In einem mutigen und beispiellosen Schritt haben sich über 100 Rechtswissenschaftler und Experten aus den Vereinigten Staaten zusammengeschlossen, um die jüngsten Militärschläge und die kriegerische Rhetorik gegen den Iran als potenzielle Kriegsverbrechen nach internationalem Recht zu verurteilen. Der offene Brief, der von einer Vielzahl von Juristen unterzeichnet wurde, gibt Anlass zu ernsthafter Besorgnis über den Verlauf und die Eskalation des anhaltenden Konflikts zwischen den USA, ihren Verbündeten und der Islamischen Republik Iran.

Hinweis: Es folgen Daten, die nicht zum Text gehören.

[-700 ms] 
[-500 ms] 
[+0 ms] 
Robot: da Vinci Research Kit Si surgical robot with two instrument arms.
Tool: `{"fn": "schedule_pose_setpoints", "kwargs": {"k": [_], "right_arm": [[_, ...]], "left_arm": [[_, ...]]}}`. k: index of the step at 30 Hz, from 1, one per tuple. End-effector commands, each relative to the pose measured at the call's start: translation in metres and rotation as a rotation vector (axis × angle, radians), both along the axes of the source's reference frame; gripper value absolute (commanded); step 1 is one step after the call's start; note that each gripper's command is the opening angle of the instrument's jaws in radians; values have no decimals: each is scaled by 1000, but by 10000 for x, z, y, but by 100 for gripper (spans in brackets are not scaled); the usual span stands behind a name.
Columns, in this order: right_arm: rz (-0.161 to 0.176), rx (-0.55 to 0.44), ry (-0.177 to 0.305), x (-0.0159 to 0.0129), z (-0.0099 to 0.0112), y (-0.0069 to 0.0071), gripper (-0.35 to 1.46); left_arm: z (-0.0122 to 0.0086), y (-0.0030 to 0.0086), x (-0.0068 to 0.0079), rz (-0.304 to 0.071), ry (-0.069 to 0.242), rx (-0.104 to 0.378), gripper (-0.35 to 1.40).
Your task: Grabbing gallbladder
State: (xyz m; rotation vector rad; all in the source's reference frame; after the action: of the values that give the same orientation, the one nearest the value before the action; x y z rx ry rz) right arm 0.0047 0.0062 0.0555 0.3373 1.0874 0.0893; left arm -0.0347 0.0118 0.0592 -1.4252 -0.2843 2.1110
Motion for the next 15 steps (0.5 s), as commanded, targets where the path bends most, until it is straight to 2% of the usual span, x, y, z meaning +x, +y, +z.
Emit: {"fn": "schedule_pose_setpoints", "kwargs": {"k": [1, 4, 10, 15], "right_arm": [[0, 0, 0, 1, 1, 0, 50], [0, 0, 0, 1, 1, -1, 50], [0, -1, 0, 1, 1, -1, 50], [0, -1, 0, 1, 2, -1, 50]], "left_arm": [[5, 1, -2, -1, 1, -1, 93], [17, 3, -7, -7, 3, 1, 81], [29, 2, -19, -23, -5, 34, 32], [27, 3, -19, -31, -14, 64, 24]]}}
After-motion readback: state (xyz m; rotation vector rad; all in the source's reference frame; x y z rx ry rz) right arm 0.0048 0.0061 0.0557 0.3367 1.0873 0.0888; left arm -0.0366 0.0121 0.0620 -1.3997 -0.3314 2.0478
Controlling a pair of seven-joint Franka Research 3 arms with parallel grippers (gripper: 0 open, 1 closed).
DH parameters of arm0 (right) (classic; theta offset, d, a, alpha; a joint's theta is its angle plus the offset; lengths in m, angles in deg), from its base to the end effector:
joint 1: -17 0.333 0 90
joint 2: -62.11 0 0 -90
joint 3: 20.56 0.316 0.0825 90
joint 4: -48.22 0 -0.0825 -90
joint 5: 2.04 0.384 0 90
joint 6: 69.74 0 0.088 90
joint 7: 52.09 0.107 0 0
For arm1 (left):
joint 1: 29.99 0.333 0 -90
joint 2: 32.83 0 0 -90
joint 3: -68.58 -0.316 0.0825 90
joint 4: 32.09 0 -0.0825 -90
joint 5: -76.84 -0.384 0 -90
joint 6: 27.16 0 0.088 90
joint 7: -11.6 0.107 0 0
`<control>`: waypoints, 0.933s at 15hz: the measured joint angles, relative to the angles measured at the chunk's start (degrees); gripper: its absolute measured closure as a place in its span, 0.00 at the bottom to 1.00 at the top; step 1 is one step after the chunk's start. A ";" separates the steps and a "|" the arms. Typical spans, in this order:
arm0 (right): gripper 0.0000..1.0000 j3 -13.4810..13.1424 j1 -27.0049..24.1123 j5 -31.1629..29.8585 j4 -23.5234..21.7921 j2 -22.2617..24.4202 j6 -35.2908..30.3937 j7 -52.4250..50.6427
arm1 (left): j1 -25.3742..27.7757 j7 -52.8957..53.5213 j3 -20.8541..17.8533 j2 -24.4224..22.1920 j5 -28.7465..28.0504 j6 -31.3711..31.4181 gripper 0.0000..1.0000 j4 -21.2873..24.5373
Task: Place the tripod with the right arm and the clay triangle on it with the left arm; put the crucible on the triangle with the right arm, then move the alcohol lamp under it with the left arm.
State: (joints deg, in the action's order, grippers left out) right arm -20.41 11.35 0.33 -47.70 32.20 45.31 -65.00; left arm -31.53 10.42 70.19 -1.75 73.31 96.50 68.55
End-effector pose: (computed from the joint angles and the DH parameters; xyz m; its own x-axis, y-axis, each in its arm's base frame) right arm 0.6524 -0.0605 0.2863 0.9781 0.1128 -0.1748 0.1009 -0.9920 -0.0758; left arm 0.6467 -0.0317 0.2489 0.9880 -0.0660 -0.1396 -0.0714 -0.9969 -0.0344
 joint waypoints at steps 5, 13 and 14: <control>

Die Unterzeichner, zu denen renommierte Rechtsprofessoren, ehemalige Regierungsbeamte und Menschenrechtsaktivisten gehören, argumentieren, dass die gezielten Tötungen des iranischen Generals Qassem Soleimani und anderer Beamter sowie die Androhung weiterer Militäraktionen gegen die UN-Charta und die Prinzipien des ius ad bellum (das Gesetz, das die Anwendung von Gewalt regelt) und des ius in bello (das Gesetz, das die Anwendung von Gewalt regelt) verstoßen könnten die Führung der Kriegsführung).